The science writer Winifred Gallagher stumbled onto a connection between attention and happiness after an unexpected and terrifying event, a cancer diagnosis "not just cancer," she clarifies, "but a particularly nasty, fairly advanced kind." As Gallagher recalls in her 2009 book Rapt, as she walked away from the hospital after the diagnosis she formed a sudden and strong intuition: "This disease wanted to monopolize my attention, but as much as possible, I would focus on my life instead." The cancer treatment that followed was exhausting and terrible, but Gallagher couldn't help noticing, in that corner of her brain honed by a career in nonfiction writing, that her commitment to focus on what was good in her life "movies, walks, and a 6:30 martini" worked surprisingly well. Her life during this period should have been mired in fear and pity, but it was instead, she noted, often quite pleasant.
Her curiosity piqued, Gallagher set out to better understand the role that attention that is, what we choose to focus on and what we choose to ignore plays in defining the quality of our life. After five years of science reporting, she came away convinced that she was witness to a "grand unified theory" of the mind:
“Like fingers pointing to the moon, other diverse disciplines from anthropology to education, behavioral economics to family counseling, similarly suggest that the skillful management of attention is the sine qua non of the good life and the key to improving virtually every aspect of your experience.”

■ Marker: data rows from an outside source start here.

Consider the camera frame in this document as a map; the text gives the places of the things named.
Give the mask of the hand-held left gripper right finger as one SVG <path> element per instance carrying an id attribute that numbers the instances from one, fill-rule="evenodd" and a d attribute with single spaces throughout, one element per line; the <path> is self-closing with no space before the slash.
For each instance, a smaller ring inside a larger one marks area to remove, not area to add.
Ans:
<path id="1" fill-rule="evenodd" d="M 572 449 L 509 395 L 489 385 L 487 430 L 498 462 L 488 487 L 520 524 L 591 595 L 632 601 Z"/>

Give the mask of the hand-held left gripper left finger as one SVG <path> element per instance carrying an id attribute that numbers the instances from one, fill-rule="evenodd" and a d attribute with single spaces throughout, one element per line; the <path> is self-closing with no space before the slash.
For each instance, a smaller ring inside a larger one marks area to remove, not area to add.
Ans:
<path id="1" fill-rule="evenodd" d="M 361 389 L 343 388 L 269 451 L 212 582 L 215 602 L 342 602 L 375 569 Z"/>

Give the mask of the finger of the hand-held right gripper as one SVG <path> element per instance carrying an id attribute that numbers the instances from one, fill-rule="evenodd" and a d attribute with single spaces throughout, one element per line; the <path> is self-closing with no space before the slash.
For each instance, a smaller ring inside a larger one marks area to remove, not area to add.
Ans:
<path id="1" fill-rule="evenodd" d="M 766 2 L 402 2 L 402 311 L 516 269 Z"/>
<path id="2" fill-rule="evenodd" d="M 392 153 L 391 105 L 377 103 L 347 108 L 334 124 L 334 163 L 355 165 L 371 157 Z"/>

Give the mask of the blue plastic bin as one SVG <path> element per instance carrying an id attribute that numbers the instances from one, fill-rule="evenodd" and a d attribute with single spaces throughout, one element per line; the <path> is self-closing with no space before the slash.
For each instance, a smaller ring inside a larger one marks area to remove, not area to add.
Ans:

This concept upends the way most people think about their subjective experience of life. We tend to place a lot of emphasis on our circumstances, assuming that what happens to us (or fails to happen) determines how we feel. From this perspective, the small-scale details of how you spend your day aren't that important, because what matters are the large-scale outcomes, such as whether or not you get a promotion or move to that nicer apartment. According to Gallagher, decades of research contradict this understanding. Our brains instead construct our worldview based on what we pay attention to. If you focus on a cancer diagnosis, you and your life become unhappy and dark, but if you focus instead on an evening martini, you and your life become more pleasant even though the circumstances in both scenarios are the same. As Gallagher summarizes: "Who you are, what you think, feel, and do, what you love is the sum of what you focus on."